▼

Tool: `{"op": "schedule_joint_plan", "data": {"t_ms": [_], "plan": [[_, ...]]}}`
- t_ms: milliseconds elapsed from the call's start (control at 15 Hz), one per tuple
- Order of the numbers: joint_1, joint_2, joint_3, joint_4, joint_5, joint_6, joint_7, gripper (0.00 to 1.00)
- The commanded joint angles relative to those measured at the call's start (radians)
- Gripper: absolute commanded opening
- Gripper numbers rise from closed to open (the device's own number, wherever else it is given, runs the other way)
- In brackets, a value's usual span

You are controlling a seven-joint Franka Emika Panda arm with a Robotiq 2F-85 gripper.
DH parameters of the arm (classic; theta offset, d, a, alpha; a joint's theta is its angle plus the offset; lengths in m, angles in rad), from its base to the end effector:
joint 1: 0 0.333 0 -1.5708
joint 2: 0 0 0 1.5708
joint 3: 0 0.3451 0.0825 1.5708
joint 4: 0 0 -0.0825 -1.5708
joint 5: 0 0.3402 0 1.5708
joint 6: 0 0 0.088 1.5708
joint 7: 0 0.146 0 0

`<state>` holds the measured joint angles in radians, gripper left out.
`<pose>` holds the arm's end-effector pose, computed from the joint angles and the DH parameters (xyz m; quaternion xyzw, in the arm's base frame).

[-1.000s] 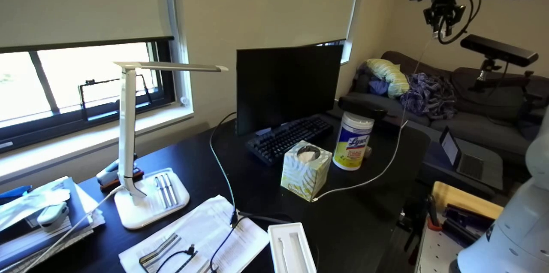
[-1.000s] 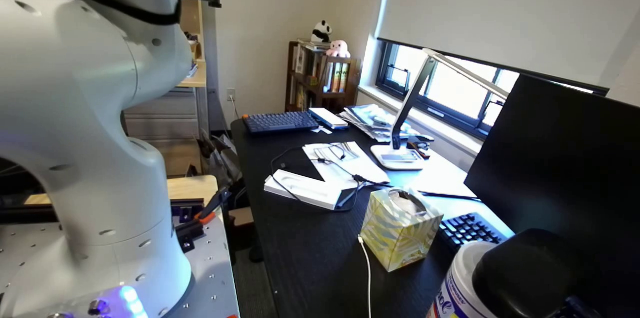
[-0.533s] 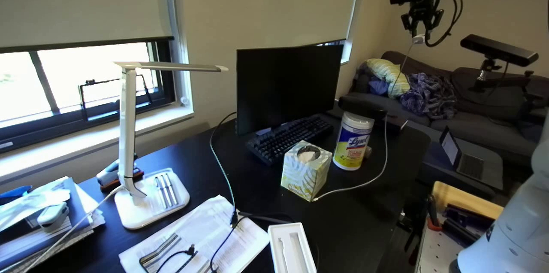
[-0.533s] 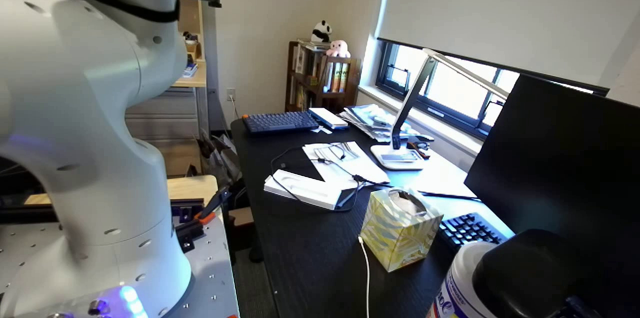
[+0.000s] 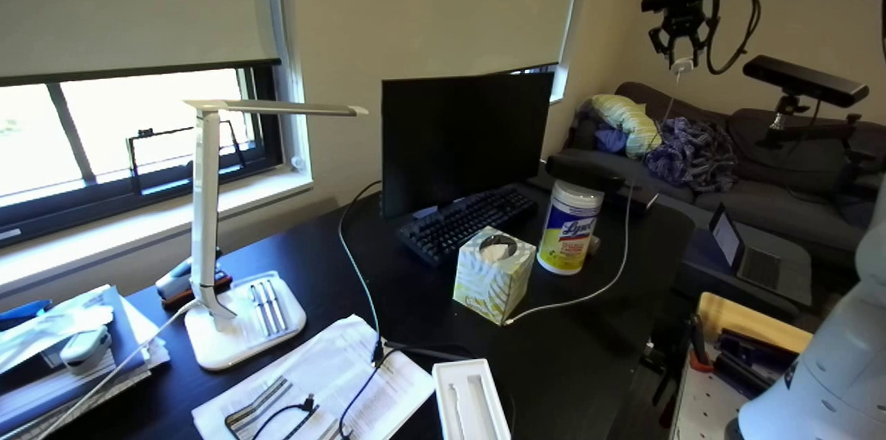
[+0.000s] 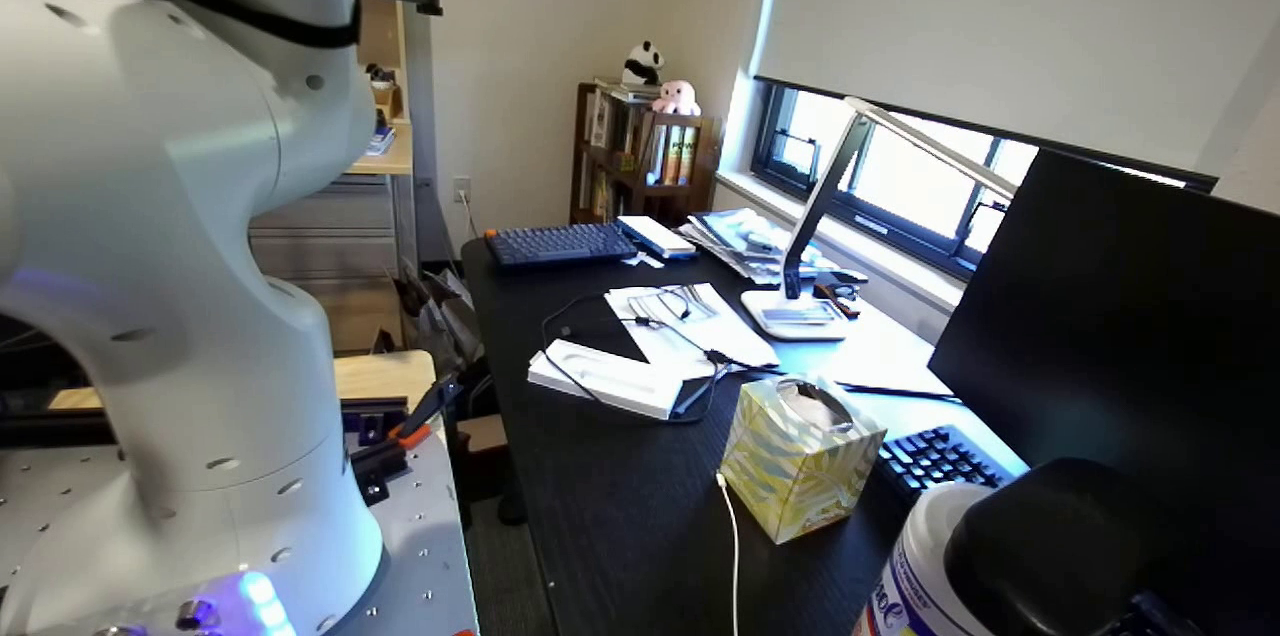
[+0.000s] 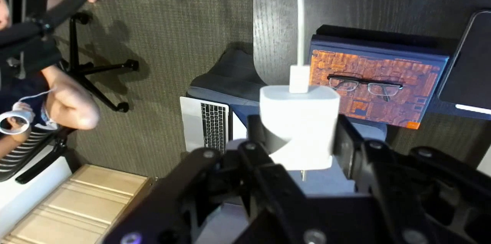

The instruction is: Pick up the white charger and move it from the left side of the laptop to the right side

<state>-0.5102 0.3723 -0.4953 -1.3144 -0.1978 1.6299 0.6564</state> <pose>0.3559 -0.5096 0.5465 0.6774 -0.7121 -0.0375 0.1808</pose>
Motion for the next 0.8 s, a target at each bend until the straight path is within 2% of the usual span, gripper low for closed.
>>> {"op": "schedule_joint_plan", "data": {"t_ms": [0,267,333,400,533,733], "plan": [[0.0,0.0,0.0,0.002,-0.011,-0.007,-0.011,0.47],[0.002,0.0,0.0,0.006,-0.016,-0.015,-0.023,0.47],[0.002,0.0,0.0,0.006,-0.016,-0.015,-0.023,0.22],[0.013,-0.028,-0.001,-0.028,-0.039,0.01,-0.034,0.22],[0.003,-0.045,0.01,-0.051,-0.064,-0.006,-0.193,0.22],[-0.044,0.023,0.015,0.009,-0.056,0.021,-0.372,0.22]]}}
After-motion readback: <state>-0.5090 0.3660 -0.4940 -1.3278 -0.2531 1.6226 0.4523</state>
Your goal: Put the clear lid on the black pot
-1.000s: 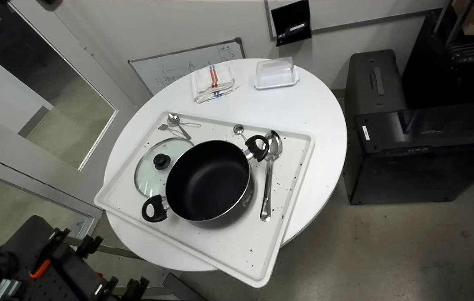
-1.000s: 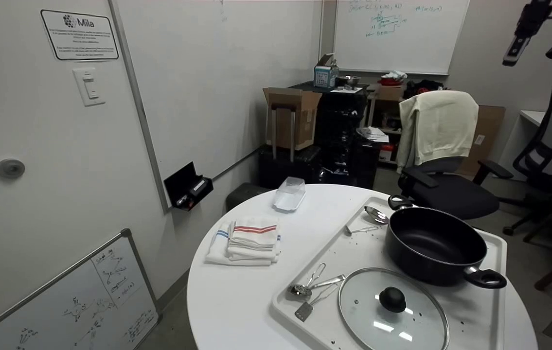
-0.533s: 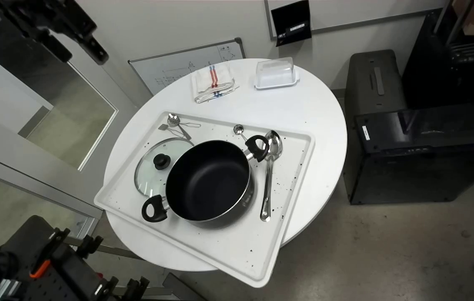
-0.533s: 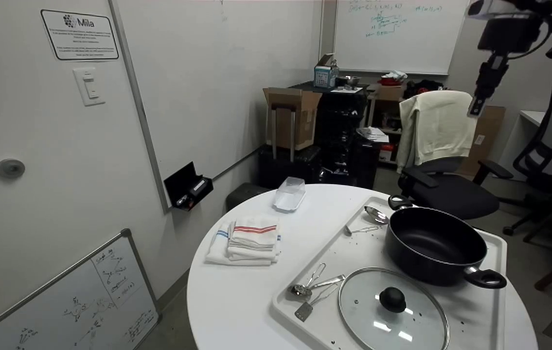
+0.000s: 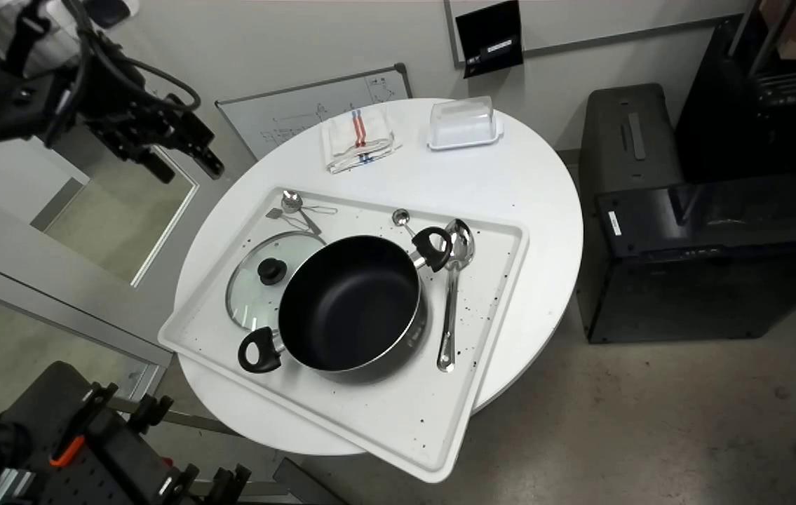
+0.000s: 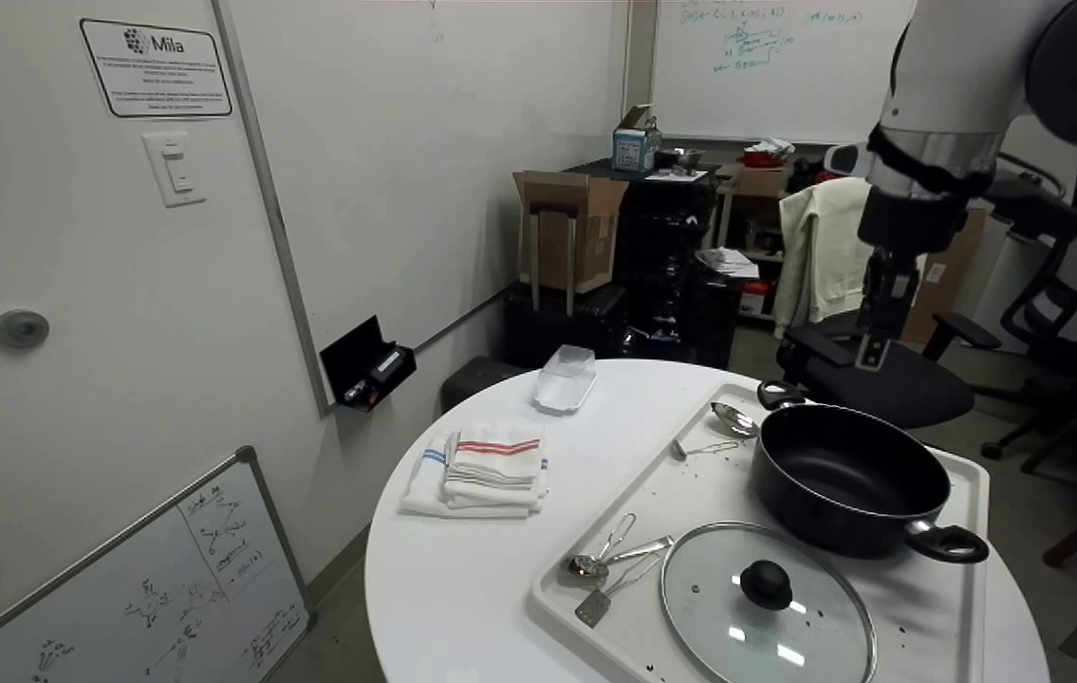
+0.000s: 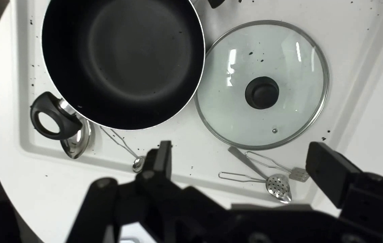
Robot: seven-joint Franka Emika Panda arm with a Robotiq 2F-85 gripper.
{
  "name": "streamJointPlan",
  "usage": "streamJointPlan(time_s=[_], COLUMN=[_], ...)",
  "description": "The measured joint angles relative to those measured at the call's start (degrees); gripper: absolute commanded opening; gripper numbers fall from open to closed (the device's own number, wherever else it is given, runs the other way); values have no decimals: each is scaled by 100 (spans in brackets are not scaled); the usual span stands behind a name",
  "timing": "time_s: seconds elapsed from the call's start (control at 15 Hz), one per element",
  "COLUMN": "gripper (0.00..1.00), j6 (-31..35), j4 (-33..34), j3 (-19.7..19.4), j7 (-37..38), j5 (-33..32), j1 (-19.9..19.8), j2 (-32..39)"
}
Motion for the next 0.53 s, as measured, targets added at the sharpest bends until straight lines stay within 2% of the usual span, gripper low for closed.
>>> streamJointPlan(time_s=[0.53], gripper=[100], j6=[982], j4=[203], j3=[2], j7=[763], j5=[-914], j1=[391], j2=[1485])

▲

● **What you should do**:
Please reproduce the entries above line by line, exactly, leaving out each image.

● **Result of this exercise**:
Tool: `{"op": "schedule_joint_plan", "data": {"t_ms": [_], "plan": [[_, ...]]}}`
- t_ms: milliseconds elapsed from the call's start (control at 15 Hz), one per tuple
- Order of the numbers: joint_1, joint_2, joint_3, joint_4, joint_5, joint_6, joint_7, gripper (0.00 to 1.00)
- The commanded joint angles relative to those measured at the call's start (radians)
- Gripper: absolute commanded opening
- Gripper numbers rise from closed to open (the device's own number, wherever else it is given, runs the other way)
- In brackets, a value's usual span

You are controlling a seven-joint Franka Emika Panda arm with a Robotiq 2F-85 gripper.
DH parameters of the arm (classic; theta offset, d, a, alpha; a joint's theta is its angle plus the offset; lengths in m, angles in rad), from its base to the end effector:
joint 1: 0 0.333 0 -1.5708
joint 2: 0 0 0 1.5708
joint 3: 0 0.3451 0.0825 1.5708
joint 4: 0 0 -0.0825 -1.5708
joint 5: 0 0.3402 0 1.5708
joint 6: 0 0 0.088 1.5708
joint 7: 0 0.146 0 0

`<state>` holds the measured joint angles in radians, gripper left out.
`<pose>` holds the arm's end-effector pose, computed from the joint angles and the DH parameters (xyz m; quaternion xyzw, in the arm's base frame).

[-1.000s] 
[-1.000s] 
[-0.533s] 
[-0.533s] 
[+0.000s] 
[+0.000s] 
[+0.000s] 

The instruction is: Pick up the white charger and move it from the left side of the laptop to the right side

<state>-0.5102 0.3723 -0.4953 -1.3144 -0.1978 1.6299 0.6564</state> <pose>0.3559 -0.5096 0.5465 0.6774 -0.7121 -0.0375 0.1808</pose>
Motion for the next 0.8 s, a target at each bend until the straight path is within 2% of the usual span, gripper low for closed.
>>> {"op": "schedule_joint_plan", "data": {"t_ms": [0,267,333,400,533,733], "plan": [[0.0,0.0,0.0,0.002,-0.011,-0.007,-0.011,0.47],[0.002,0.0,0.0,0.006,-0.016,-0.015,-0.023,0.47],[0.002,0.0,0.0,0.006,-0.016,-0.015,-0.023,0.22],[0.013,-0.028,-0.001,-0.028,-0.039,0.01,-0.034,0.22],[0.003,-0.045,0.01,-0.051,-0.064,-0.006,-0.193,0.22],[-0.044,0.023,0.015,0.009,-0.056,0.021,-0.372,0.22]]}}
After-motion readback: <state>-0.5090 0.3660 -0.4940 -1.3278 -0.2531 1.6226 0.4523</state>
Your goal: Put the clear lid on the black pot
-1.000s: 
-1.000s: 
-0.533s: 
-0.533s: 
+0.000s: 
+0.000s: 
+0.000s: 
Robot: seven-joint Franka Emika Panda arm with a Robotiq 2F-85 gripper.
{
  "name": "streamJointPlan",
  "usage": "streamJointPlan(time_s=[_], COLUMN=[_], ...)",
  "description": "The measured joint angles relative to those measured at the call's start (degrees); gripper: absolute commanded opening; gripper numbers fall from open to closed (the device's own number, wherever else it is given, runs the other way); values have no decimals: each is scaled by 100 (spans in brackets are not scaled); the usual span stands behind a name",
  "timing": "time_s: seconds elapsed from the call's start (control at 15 Hz), one per element",
  "COLUMN": "gripper (0.00..1.00), j6 (-31..35), j4 (-33..34), j3 (-19.7..19.4), j7 (-37..38), j5 (-33..32), j1 (-19.9..19.8), j2 (-32..39)"
}
Motion for the next 0.53 s, as measured, targets added at the sharpest bends until straight lines stay within 2% of the usual span, gripper low for closed.
>>> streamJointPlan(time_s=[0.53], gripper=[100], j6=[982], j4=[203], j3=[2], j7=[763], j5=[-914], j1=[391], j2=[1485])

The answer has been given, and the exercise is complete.